À l’extérieur, nos pas furent chronométrés et nos réunions de famille limitées au cercle des valides. L’infantilisation en marche s’emparait, peu à peu, de nos moindres faits et gestes quotidiens. Pendant que nos anciens, seuls et désarmés, luttaient dans l’indifférence, exfiltrés de la nation pour raisons médicales, nous regardions hébétés le grand spectacle du délitement. Entre excès de pointillisme administratif et affolement aux urgences, nous commencions à avoir de sérieux doutes sur notre manière d’affronter une aussi rude réalité. Face à une crise d’une telle ampleur, ne devions-nous pas totalement repenser la société ? Et puis, la machine a repris son rythme de croisière, nos reflexes de confort et l’oubli ont fait leur chemin.

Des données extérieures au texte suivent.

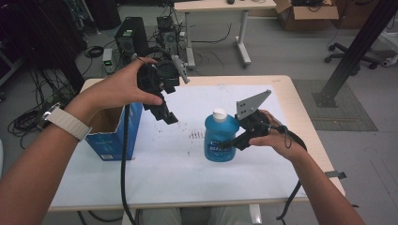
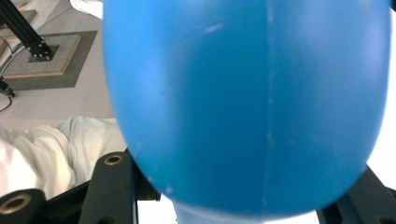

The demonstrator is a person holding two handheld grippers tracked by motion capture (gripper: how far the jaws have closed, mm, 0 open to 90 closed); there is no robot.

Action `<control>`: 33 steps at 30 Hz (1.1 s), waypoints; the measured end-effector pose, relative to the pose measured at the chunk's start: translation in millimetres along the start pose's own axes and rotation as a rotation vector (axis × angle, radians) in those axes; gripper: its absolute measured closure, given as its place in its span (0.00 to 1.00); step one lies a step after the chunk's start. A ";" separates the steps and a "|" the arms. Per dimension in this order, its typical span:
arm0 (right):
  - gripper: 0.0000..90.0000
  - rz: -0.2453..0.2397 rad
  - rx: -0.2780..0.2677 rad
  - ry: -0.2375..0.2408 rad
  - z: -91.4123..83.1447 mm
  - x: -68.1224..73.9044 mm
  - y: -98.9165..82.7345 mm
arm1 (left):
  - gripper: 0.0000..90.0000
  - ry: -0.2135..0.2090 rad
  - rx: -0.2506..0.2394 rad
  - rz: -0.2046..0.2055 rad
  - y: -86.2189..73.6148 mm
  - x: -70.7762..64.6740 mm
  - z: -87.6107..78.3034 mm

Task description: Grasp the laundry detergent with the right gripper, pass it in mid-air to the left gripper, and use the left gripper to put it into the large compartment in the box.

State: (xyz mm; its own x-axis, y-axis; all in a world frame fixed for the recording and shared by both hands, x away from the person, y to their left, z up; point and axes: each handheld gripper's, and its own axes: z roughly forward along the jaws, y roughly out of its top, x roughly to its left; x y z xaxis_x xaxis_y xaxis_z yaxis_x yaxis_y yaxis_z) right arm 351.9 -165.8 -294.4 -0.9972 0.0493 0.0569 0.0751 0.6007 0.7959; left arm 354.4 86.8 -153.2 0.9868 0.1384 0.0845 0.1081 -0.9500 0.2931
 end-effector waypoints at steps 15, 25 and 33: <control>0.49 -0.038 0.017 0.041 14.2 8.5 25.4 | 0.05 -0.021 0.015 0.062 17.2 -23.8 -0.2; 0.49 -0.061 0.024 0.067 25.9 12.0 35.3 | 0.05 -0.041 0.031 0.084 27.1 -32.1 7.2; 0.49 -0.062 0.024 0.069 28.7 12.1 39.1 | 0.06 -0.054 0.052 0.094 33.3 -36.1 13.6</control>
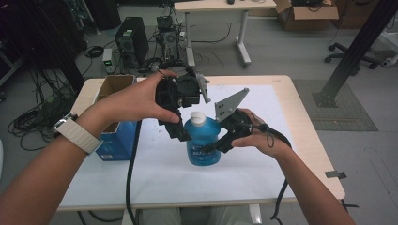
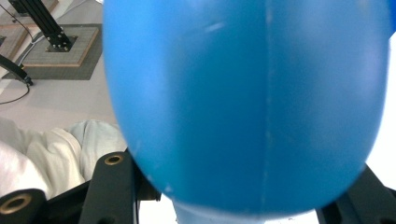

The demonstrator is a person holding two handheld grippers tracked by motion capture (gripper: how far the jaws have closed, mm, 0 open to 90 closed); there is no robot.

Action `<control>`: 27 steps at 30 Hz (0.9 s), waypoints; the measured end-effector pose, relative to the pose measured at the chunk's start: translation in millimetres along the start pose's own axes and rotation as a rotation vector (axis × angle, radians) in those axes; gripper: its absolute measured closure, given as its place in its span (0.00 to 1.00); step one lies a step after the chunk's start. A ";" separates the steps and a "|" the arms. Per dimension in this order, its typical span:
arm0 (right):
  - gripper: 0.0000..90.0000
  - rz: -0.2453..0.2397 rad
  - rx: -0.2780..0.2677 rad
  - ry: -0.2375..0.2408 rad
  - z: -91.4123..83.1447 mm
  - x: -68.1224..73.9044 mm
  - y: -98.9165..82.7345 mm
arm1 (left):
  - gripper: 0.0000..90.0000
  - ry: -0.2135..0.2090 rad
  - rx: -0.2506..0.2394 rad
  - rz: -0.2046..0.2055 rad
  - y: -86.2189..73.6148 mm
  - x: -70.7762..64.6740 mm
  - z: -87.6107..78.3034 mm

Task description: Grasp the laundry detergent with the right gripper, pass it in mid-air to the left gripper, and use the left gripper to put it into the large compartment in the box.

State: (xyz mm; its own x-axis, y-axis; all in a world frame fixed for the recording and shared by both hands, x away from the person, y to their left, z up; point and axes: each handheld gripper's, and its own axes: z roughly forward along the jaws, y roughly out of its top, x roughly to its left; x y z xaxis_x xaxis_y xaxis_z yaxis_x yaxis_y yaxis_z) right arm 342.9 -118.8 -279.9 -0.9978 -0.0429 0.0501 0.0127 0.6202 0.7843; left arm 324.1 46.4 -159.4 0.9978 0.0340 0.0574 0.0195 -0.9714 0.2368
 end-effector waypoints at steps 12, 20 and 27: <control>0.49 -0.001 0.013 0.000 2.7 0.2 4.3 | 0.05 -0.007 0.018 0.003 8.8 -1.0 12.6; 0.49 0.008 0.027 0.005 6.2 0.6 4.0 | 0.05 -0.015 0.026 0.010 12.3 -0.5 17.8; 0.49 0.009 0.028 0.008 6.0 0.4 4.7 | 0.06 -0.017 0.030 0.008 12.9 0.2 24.1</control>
State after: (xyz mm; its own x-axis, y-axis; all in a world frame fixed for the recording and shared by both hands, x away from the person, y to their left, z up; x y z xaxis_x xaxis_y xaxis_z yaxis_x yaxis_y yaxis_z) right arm 342.2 -111.2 -280.0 -0.9971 -0.0437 0.0619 0.0194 0.6421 0.7664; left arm 326.0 28.2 -179.8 0.9988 0.0225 0.0430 0.0131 -0.9782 0.2071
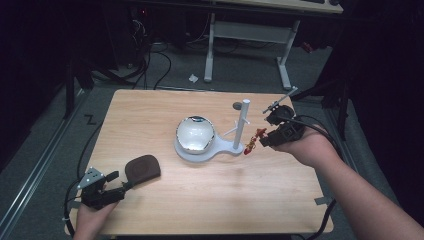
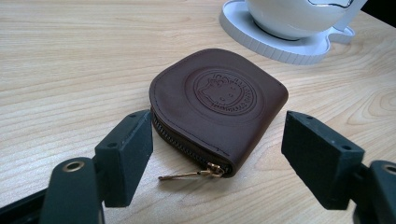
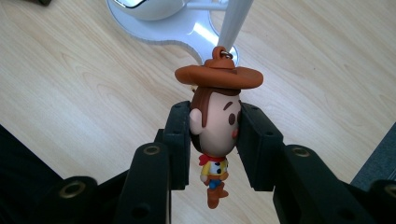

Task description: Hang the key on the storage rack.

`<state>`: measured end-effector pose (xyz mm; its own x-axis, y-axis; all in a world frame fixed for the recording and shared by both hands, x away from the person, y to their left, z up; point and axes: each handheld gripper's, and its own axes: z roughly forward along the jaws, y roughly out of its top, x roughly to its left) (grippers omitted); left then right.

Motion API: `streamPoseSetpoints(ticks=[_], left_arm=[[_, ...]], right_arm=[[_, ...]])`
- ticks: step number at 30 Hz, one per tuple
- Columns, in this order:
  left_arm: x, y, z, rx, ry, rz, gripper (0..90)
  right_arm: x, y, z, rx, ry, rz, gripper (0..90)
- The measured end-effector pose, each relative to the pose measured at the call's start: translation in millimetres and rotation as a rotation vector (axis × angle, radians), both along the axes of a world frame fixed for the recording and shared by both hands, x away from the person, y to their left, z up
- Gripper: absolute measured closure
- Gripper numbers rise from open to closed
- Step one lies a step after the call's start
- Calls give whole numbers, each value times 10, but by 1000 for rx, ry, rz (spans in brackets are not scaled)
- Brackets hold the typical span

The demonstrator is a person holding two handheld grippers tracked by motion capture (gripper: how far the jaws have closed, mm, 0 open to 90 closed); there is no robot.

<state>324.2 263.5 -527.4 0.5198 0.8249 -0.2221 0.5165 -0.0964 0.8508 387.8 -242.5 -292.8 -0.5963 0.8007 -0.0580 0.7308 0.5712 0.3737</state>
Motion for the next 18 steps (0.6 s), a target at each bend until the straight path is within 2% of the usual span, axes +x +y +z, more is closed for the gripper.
streamPoseSetpoints(ticks=[10,18], left_arm=[[1,2,0,-2,0,-1,253],[2,8,0,-3,0,1,253]], right_arm=[[52,77,134,-14,-21,10,668],[113,110,175,-19,-24,7,668]])
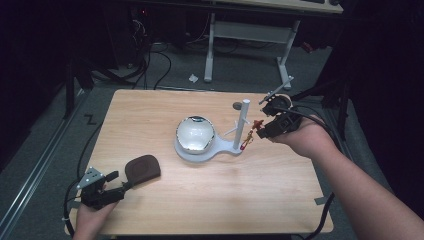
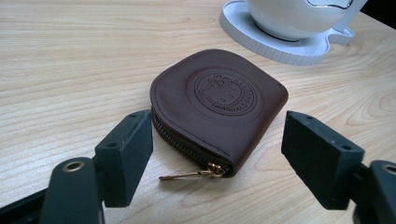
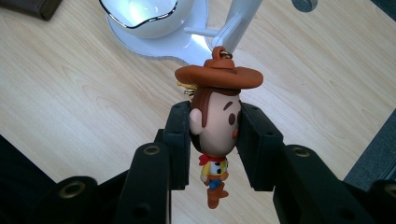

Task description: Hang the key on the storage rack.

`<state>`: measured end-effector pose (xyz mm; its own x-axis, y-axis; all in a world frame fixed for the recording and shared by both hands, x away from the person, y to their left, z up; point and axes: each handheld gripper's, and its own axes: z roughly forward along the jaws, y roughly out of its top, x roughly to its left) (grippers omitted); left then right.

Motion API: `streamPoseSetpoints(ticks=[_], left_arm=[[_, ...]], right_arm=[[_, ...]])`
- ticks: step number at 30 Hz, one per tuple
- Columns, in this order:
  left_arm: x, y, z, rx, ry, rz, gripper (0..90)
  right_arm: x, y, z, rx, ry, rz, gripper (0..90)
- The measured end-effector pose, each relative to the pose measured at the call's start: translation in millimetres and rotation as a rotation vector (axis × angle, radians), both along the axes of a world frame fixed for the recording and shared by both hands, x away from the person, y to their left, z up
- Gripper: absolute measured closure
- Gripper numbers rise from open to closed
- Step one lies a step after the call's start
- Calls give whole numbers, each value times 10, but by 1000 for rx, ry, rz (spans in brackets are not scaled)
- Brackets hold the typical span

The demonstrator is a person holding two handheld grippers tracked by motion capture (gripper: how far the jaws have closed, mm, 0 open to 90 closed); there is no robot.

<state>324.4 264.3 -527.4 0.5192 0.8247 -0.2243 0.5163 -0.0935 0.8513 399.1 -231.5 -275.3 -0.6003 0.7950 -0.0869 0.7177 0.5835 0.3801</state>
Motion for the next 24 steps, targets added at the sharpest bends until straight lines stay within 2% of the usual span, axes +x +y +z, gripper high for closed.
streamPoseSetpoints(ticks=[9,24], left_arm=[[3,10,-1,-2,-1,1,253],[5,19,-2,-3,-1,2,253]], right_arm=[[103,55,58,-9,-9,-1,668],[203,112,40,-2,-20,-13,668]])
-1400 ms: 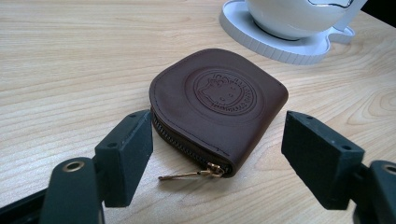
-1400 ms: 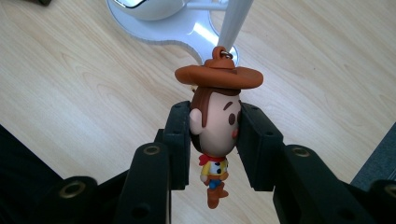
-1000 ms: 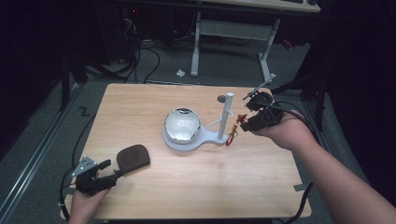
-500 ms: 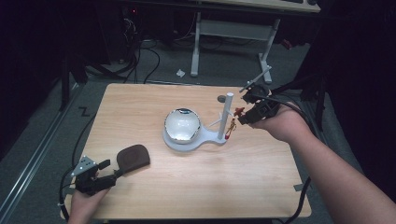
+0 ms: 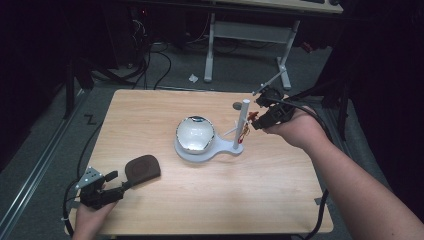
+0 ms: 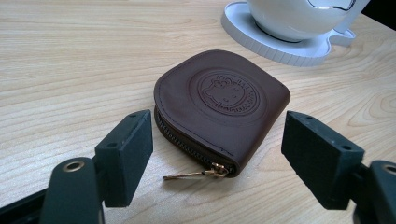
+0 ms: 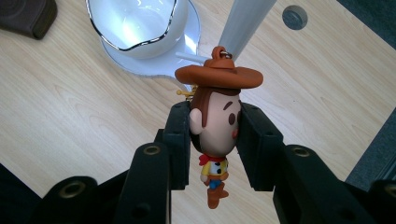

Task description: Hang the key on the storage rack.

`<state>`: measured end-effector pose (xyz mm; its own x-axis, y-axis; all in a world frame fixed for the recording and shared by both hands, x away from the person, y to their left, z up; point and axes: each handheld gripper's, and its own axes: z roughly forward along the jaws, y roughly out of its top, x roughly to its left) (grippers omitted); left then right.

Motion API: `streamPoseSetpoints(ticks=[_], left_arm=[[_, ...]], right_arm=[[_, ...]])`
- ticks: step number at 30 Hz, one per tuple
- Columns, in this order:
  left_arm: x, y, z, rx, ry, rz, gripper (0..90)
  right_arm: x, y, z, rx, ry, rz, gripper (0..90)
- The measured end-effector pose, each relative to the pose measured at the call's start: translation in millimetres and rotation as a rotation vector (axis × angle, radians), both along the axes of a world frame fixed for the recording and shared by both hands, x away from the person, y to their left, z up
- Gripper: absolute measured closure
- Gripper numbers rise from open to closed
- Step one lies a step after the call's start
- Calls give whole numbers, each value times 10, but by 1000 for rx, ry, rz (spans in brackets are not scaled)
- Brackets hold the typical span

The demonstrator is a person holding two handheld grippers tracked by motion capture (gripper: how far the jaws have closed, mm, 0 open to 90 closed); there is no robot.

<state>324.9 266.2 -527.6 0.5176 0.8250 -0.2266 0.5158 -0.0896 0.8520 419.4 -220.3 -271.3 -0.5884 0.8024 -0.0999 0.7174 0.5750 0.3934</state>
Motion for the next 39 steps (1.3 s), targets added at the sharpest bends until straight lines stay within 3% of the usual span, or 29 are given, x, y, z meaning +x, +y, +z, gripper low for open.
streamPoseSetpoints(ticks=[10,20,39], left_arm=[[1,-6,-2,2,0,-3,253],[4,-28,-5,8,2,-10,253],[5,-26,-13,8,7,-15,253]], right_arm=[[40,-71,-117,13,1,-12,667],[30,-214,-369,44,26,-44,667],[128,-282,-1054,150,47,-80,663]])
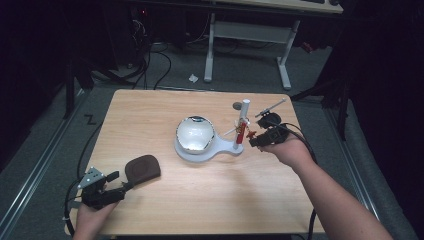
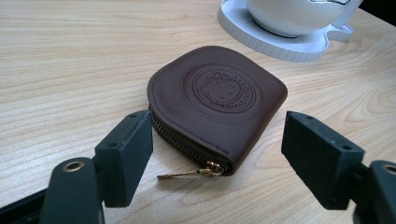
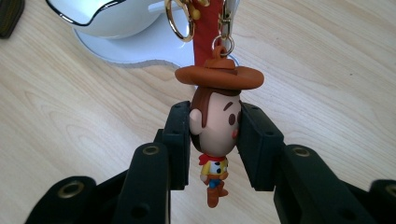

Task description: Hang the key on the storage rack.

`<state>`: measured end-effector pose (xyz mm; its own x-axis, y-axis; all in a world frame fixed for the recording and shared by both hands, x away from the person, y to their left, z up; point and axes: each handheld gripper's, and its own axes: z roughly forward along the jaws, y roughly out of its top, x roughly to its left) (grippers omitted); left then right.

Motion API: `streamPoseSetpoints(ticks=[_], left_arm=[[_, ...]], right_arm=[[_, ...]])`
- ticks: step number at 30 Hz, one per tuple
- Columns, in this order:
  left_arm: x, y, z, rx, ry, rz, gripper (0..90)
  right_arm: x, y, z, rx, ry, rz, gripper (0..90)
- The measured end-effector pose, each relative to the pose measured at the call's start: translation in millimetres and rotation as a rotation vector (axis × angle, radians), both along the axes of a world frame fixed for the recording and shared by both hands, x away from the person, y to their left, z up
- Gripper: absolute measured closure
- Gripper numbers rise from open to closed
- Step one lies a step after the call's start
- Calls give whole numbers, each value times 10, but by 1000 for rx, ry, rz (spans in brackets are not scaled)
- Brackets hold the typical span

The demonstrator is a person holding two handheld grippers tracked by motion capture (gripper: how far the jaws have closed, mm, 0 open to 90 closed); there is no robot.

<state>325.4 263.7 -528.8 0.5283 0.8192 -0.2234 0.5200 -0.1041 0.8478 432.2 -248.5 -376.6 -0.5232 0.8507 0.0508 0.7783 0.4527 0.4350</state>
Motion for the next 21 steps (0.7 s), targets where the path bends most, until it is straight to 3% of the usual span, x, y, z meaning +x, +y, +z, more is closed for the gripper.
streamPoseSetpoints(ticks=[6,12,21], left_arm=[[2,2,-3,0,2,-1,253],[10,5,-10,0,3,2,252],[21,-21,-1,-1,8,-1,250]], right_arm=[[44,25,-142,23,-17,-6,661],[28,-2,-165,32,-26,-29,598],[-198,-145,-148,29,-51,-45,555]])
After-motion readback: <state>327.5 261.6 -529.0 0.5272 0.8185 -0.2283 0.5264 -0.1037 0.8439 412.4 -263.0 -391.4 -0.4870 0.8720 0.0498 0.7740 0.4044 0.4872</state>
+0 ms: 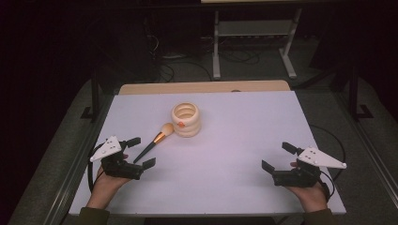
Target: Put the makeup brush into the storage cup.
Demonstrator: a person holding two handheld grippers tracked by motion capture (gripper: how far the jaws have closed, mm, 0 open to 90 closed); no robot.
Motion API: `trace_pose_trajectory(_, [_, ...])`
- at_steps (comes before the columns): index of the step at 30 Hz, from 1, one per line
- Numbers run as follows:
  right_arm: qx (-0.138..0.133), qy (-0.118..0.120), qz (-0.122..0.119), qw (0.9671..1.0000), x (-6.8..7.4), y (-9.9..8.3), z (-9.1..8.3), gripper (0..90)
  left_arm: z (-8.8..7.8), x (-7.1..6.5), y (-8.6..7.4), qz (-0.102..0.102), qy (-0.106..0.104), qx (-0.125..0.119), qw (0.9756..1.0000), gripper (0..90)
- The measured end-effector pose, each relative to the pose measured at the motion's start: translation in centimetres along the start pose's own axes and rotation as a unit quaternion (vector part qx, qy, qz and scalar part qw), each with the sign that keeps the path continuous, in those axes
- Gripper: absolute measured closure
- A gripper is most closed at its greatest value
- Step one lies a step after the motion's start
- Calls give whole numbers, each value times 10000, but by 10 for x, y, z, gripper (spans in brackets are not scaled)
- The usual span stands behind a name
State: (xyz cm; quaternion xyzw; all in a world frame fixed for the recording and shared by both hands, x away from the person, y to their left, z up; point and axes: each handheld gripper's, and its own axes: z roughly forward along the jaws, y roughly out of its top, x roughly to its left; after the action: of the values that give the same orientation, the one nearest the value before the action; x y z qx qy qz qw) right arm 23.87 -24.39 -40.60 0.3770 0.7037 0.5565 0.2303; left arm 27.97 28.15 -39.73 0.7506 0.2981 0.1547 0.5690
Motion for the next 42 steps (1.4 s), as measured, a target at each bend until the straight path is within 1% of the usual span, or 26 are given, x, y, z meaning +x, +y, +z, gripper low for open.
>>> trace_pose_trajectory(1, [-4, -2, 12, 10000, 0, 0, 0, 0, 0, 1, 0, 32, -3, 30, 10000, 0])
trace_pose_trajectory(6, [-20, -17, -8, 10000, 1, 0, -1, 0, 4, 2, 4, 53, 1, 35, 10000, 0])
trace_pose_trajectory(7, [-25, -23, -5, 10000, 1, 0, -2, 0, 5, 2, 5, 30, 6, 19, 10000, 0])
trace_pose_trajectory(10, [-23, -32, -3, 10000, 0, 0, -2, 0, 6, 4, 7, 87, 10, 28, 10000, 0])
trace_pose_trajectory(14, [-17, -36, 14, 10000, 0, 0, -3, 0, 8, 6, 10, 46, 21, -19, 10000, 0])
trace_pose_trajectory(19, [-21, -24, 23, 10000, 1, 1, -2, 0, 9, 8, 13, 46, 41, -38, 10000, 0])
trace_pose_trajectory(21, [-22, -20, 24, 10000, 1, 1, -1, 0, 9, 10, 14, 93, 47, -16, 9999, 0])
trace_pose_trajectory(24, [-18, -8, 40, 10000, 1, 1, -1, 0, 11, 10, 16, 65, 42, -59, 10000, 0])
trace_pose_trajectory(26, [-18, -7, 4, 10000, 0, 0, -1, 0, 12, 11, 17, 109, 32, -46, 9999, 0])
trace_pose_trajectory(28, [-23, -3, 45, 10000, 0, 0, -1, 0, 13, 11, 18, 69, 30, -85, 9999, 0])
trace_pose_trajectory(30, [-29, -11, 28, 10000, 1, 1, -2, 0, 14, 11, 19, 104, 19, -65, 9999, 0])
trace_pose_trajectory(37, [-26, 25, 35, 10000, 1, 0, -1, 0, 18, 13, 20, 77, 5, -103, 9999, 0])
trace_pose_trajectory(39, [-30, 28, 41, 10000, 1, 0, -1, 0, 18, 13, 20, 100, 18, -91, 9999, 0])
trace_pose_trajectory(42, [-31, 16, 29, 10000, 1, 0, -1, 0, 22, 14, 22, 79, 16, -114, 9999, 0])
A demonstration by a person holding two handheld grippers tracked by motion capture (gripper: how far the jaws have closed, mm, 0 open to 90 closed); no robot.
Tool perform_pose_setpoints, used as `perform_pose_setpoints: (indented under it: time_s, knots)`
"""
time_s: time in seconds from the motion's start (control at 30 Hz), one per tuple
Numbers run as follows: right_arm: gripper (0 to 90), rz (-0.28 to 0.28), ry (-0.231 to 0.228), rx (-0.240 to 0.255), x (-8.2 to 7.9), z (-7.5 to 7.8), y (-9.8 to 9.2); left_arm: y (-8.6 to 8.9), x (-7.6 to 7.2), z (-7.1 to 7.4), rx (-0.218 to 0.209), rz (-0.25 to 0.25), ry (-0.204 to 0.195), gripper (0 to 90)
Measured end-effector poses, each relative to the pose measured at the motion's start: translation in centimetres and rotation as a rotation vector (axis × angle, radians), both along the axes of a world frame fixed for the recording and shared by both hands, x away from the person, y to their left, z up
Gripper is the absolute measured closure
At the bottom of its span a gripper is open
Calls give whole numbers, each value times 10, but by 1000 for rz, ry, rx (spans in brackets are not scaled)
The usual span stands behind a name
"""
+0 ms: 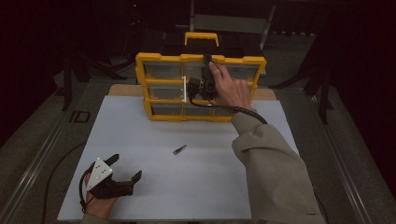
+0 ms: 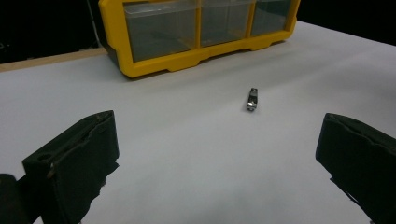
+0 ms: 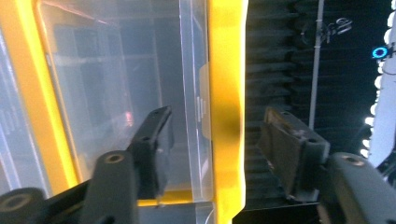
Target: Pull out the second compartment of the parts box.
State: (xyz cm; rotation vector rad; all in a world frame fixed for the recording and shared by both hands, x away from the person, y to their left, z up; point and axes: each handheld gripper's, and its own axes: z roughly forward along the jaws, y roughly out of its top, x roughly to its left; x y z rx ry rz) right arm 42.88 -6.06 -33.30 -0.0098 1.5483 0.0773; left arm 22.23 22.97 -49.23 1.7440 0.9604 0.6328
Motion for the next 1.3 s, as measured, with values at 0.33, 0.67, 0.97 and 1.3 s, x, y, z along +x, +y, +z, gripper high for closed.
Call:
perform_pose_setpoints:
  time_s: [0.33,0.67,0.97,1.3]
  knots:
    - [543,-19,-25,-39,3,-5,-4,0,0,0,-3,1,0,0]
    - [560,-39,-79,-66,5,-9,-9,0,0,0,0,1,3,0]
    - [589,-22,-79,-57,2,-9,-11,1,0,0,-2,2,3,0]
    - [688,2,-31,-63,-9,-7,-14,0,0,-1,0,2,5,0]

Le vaisseau fantôme d’Olivier Barrot
Très naturellement, nous sommes retombés dans les fossés de la banalité et les travers de la survie économique. Vaisseau fantôme d’Olivier Barrot, aux éditions Gallimard, nous replonge dans cette atmosphère, à la fois oppressante et ralentie, où la fragilité des existences cabotait alors avec l’incertitude du lendemain. Par voie de presse, nous avions appris que le journaliste et écrivain français était bloqué sur un navire durant une croisière en Amérique du Sud. Nous avions été émus à la lecture de cet entrefilet. Nous avions pensé à lui, tenté de lui envoyer un message électronique, mais les communications étaient elliptiques et fatiguées. Trois ans plus tard, Olivier Barrot nous propose un court récit de ce voyage intérieur, de ce cabotage long et pénible où l’escale n’arrive jamais. Les côtes se dessinent parfois à l’horizon ; les atteindre, encore plus fouler cette terre ferme, est un rêve, voire une obsession pour les cloîtrés des hublots. Une forme d’exil et de malaise emporte toutes ces âmes dépossédées de leur liberté d’agir, l’inactivité et l’imaginaire engagent une bataille dans les cabines et dans les têtes.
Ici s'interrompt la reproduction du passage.